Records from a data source
**********
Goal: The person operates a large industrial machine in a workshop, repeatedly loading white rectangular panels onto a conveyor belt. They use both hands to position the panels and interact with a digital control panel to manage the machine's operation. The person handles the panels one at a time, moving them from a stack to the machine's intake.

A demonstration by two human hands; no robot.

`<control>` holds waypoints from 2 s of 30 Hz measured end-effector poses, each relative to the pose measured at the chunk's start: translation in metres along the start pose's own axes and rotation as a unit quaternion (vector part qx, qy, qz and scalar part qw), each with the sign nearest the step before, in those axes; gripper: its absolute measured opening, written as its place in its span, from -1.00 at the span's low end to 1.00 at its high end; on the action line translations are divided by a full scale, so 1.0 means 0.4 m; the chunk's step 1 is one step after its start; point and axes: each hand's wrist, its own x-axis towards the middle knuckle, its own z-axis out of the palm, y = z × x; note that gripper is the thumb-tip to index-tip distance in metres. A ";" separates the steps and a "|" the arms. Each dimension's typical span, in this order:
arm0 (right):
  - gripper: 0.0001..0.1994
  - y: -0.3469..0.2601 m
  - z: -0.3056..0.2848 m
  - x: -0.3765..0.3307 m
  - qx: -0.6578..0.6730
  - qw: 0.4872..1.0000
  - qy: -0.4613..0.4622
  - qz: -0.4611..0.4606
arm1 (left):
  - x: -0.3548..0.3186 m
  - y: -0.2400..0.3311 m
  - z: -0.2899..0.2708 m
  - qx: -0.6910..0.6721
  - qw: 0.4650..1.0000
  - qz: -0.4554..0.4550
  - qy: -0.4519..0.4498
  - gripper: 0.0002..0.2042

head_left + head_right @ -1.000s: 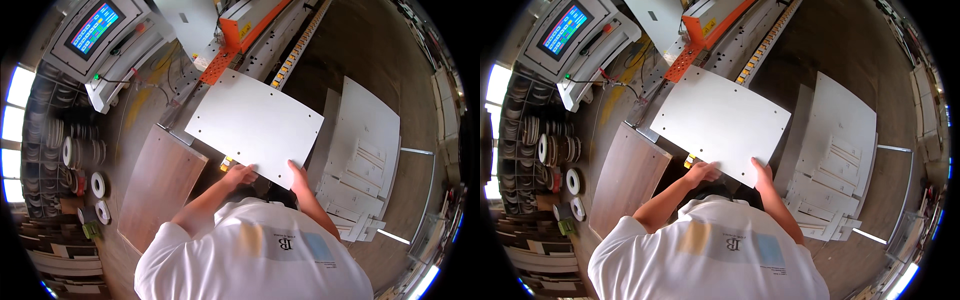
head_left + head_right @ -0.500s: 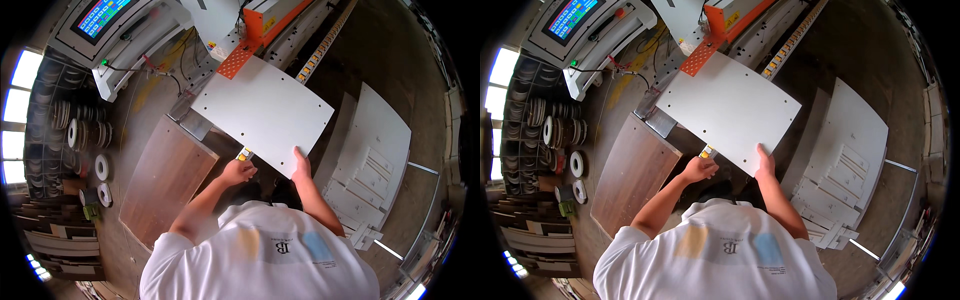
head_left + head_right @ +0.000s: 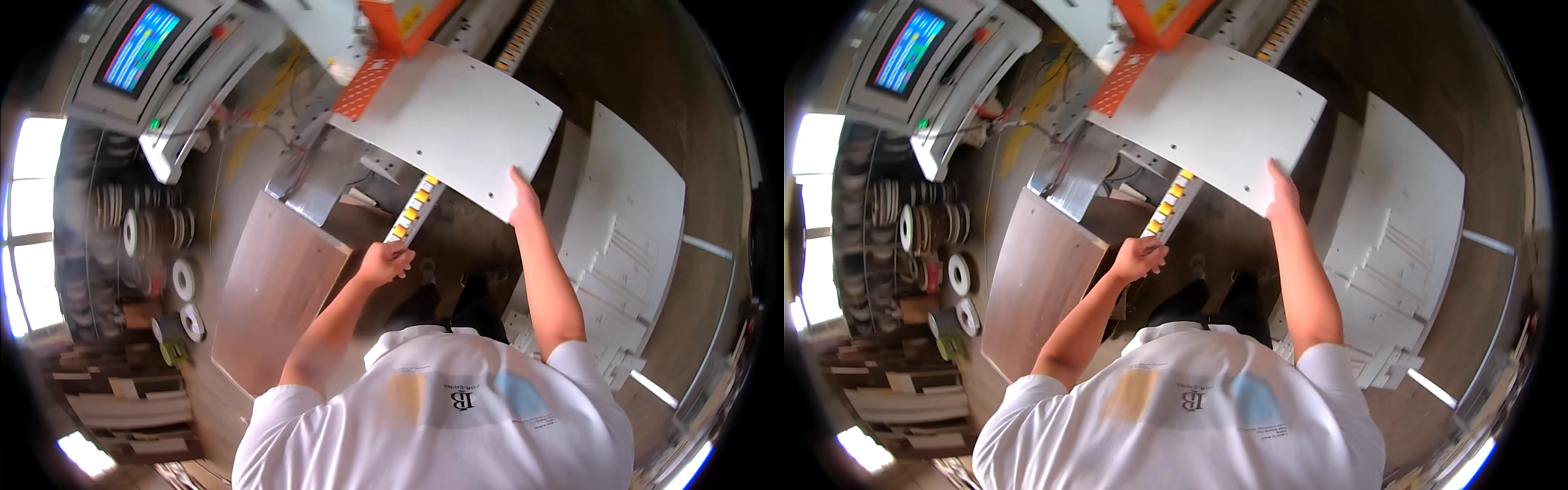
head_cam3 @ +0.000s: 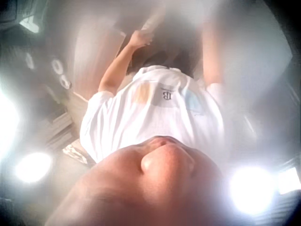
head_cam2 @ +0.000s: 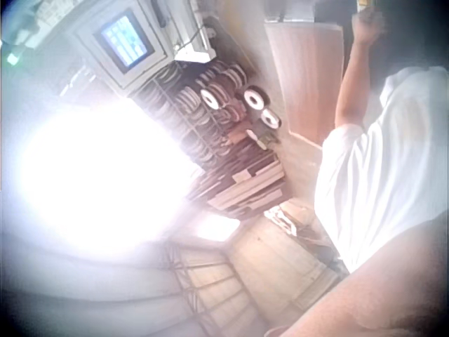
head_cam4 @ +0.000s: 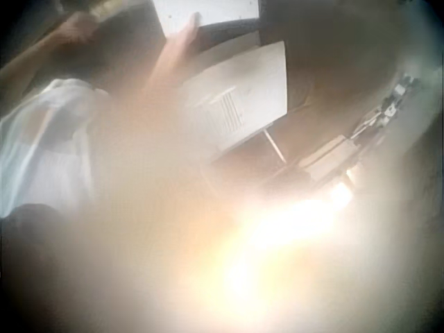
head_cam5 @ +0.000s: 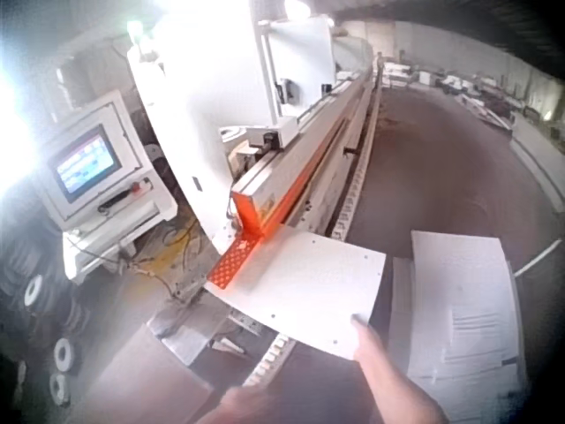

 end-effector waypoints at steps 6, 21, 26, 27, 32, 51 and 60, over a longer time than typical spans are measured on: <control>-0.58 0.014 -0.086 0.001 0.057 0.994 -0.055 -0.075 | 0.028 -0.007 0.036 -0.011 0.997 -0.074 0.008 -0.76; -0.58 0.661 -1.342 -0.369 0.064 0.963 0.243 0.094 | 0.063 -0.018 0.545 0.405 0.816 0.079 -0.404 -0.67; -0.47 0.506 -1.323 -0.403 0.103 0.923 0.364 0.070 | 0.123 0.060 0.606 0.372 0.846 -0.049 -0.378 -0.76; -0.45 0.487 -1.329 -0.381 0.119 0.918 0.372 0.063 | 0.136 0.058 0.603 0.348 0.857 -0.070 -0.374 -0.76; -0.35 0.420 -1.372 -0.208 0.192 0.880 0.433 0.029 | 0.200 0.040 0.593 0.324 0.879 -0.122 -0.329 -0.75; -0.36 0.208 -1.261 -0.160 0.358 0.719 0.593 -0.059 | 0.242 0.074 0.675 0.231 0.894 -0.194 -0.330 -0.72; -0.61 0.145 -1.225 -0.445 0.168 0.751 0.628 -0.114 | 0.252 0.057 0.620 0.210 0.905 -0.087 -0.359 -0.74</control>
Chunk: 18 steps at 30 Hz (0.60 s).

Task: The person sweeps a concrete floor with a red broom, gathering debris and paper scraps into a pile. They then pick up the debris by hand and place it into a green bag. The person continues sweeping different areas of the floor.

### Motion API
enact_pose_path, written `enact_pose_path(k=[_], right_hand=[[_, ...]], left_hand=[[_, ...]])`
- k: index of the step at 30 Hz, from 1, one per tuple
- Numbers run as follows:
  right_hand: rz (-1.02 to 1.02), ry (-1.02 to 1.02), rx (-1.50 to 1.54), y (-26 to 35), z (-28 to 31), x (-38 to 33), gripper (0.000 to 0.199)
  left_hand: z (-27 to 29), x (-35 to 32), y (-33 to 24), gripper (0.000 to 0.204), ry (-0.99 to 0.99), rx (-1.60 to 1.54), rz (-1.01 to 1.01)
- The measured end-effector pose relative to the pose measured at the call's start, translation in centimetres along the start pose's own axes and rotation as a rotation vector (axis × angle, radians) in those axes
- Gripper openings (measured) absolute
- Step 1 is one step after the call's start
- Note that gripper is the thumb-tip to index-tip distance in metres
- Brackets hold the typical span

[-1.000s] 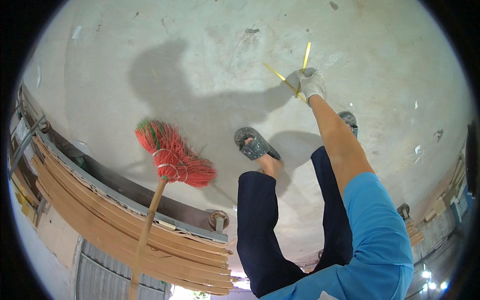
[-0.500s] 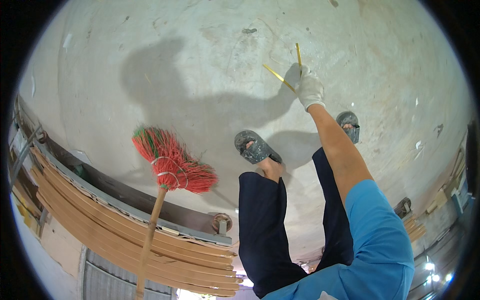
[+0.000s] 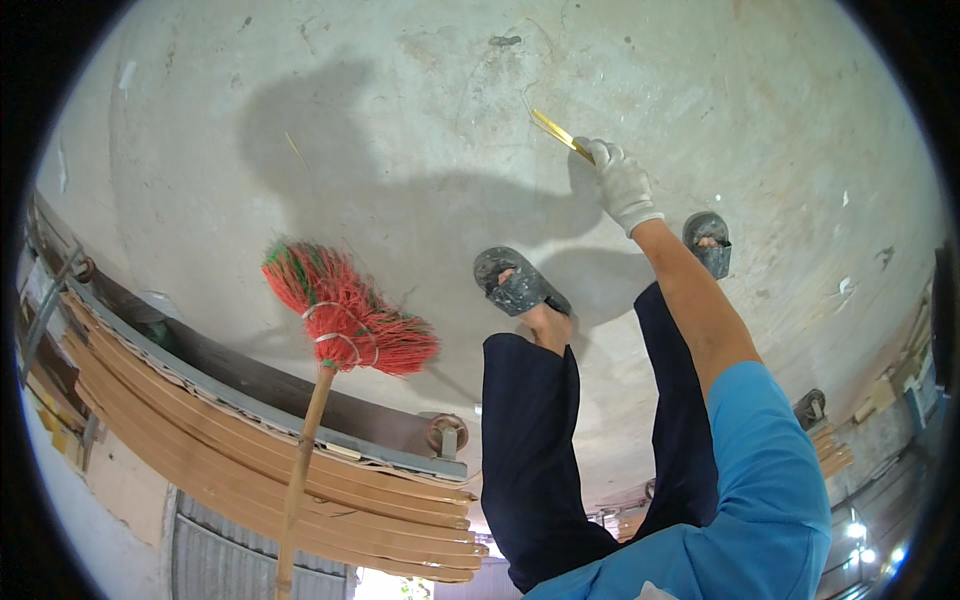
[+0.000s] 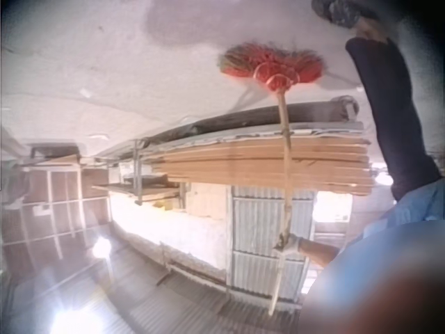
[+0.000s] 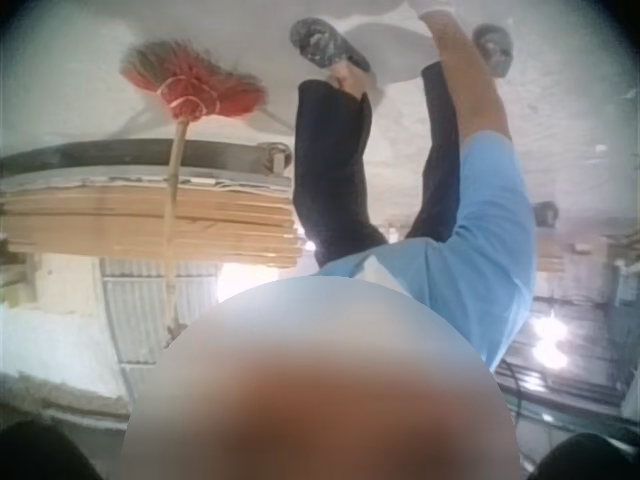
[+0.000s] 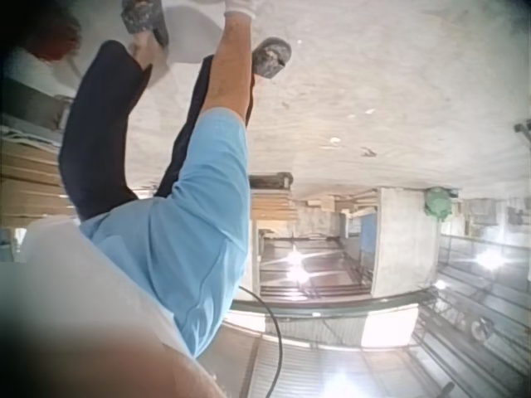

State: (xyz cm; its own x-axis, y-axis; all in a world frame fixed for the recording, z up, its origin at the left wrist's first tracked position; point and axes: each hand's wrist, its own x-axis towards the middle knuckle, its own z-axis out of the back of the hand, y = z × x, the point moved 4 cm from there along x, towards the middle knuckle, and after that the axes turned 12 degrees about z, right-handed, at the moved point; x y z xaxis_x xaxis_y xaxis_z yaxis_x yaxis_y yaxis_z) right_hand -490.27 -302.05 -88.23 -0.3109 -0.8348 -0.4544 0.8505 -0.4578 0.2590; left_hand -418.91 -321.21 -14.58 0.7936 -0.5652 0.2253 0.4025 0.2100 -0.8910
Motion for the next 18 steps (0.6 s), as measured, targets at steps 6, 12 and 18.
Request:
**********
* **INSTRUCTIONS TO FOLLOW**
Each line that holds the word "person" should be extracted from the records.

* **RESPONSE AREA**
Goal: The person operates a large industrial machine in a workshop, repeatedly loading white rectangular panels onto a conveyor belt. They use both hands to position the panels and interact with a digital control panel to manage the machine's operation. The person handles the panels one at a time, moving them from a stack to the machine's intake.
Task: The person sweeps a concrete floor with a red broom, gathering debris and paper scraps into a pile. They then pick up the debris by hand and place it into a green bag. The person continues sweeping different areas of the floor.

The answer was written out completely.